Task requirements — Find "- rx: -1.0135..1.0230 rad" and "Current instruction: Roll" in the records below. Copy the lines holding them and every line between, exactly, and no others.

[Saved entries]
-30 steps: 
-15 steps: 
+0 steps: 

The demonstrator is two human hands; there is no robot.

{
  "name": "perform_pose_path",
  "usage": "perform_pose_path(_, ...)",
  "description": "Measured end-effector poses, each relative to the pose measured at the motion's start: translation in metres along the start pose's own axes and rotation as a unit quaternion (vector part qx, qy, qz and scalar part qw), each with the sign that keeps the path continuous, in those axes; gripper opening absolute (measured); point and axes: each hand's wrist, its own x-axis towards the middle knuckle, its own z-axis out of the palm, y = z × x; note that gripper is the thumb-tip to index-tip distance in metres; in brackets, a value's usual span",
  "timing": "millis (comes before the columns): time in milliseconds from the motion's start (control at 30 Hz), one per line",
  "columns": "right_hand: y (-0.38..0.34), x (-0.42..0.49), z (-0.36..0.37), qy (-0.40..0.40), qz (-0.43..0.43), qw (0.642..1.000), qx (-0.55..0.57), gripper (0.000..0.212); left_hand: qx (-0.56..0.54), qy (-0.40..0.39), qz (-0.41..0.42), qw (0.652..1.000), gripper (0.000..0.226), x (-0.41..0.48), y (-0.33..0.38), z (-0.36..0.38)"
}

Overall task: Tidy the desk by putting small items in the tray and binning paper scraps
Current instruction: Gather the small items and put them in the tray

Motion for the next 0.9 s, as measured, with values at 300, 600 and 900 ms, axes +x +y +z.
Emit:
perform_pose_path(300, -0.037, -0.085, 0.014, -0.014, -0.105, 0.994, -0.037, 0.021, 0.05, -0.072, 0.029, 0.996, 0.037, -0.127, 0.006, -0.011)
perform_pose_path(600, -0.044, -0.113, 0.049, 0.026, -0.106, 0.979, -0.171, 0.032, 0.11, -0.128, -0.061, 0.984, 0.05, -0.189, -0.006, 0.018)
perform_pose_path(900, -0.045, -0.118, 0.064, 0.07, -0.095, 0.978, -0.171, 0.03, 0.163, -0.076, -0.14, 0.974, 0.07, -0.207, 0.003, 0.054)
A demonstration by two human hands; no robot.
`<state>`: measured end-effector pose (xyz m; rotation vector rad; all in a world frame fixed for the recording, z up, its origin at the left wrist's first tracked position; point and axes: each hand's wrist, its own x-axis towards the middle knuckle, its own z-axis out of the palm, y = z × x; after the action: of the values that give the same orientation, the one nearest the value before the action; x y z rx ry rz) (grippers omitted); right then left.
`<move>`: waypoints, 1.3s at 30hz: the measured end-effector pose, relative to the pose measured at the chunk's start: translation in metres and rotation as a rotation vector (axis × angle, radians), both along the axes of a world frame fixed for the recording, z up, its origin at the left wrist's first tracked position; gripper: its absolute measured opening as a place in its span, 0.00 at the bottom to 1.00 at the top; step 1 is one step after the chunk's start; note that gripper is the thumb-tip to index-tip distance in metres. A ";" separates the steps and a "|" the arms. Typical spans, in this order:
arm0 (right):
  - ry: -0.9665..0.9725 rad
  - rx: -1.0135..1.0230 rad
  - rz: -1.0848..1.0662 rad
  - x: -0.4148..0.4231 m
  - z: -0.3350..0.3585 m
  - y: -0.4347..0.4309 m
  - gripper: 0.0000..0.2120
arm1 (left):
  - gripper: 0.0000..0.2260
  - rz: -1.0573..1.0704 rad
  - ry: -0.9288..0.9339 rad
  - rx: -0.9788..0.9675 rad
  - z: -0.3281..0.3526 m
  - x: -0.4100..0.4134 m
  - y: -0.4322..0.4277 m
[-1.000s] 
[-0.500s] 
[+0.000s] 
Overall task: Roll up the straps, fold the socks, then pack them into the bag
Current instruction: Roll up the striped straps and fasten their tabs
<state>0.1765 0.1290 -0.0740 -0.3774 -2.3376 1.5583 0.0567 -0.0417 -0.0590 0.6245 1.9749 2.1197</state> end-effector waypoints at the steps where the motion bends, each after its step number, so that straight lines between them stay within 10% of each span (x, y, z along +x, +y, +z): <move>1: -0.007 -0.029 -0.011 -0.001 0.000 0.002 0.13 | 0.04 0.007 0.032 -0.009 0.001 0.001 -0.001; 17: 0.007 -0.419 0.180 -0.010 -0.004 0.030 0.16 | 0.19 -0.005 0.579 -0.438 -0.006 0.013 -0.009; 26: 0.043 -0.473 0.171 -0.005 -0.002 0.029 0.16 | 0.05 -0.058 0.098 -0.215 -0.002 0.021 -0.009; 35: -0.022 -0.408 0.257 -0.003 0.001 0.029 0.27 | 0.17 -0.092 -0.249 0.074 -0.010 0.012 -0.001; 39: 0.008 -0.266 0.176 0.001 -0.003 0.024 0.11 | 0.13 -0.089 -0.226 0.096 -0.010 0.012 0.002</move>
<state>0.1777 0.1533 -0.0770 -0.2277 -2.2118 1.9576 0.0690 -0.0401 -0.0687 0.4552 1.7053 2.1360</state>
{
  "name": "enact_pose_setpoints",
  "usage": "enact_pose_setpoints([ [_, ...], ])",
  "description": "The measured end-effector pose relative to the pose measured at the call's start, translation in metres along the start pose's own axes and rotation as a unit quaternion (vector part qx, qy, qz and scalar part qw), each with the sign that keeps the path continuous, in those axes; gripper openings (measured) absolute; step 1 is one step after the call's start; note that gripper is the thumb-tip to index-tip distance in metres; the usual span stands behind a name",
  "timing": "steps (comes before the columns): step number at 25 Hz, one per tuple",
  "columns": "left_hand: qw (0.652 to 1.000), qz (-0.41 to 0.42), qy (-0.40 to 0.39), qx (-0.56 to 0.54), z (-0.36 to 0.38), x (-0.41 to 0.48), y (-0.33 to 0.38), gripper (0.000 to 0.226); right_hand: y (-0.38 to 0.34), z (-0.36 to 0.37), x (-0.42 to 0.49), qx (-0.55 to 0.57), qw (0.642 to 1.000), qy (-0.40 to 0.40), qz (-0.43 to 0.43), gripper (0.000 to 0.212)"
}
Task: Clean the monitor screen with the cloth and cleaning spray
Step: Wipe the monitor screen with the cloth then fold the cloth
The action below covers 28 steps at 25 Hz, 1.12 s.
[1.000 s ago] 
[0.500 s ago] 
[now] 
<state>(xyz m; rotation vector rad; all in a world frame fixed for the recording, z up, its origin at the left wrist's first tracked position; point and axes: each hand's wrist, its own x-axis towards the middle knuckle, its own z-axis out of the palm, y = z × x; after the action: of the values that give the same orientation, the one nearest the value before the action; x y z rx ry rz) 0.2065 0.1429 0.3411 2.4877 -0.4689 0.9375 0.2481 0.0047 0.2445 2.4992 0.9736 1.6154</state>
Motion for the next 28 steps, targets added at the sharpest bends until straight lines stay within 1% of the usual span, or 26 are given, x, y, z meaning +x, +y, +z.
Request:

Response box —
  - rx: -1.0135..1.0230 rad
  - rz: -1.0848..1.0662 rad
  - x: -0.4148..0.4231 m
  - z: -0.3350..0.3585 m
  - y: -0.4347..0.4309 m
  - gripper: 0.0000..0.2120
arm1 (left):
  - gripper: 0.0000..0.2260
  - rz: -1.0573..1.0704 rad
  - ry: -0.9288..0.9339 rad
  - rx: -0.9788..0.9675 rad
  - z: -0.3281..0.3526 m
  - x: -0.4100..0.4134 m
  - y: -0.4322..0.4277 m
[-1.000s] 
[-0.500s] 
[+0.000s] 
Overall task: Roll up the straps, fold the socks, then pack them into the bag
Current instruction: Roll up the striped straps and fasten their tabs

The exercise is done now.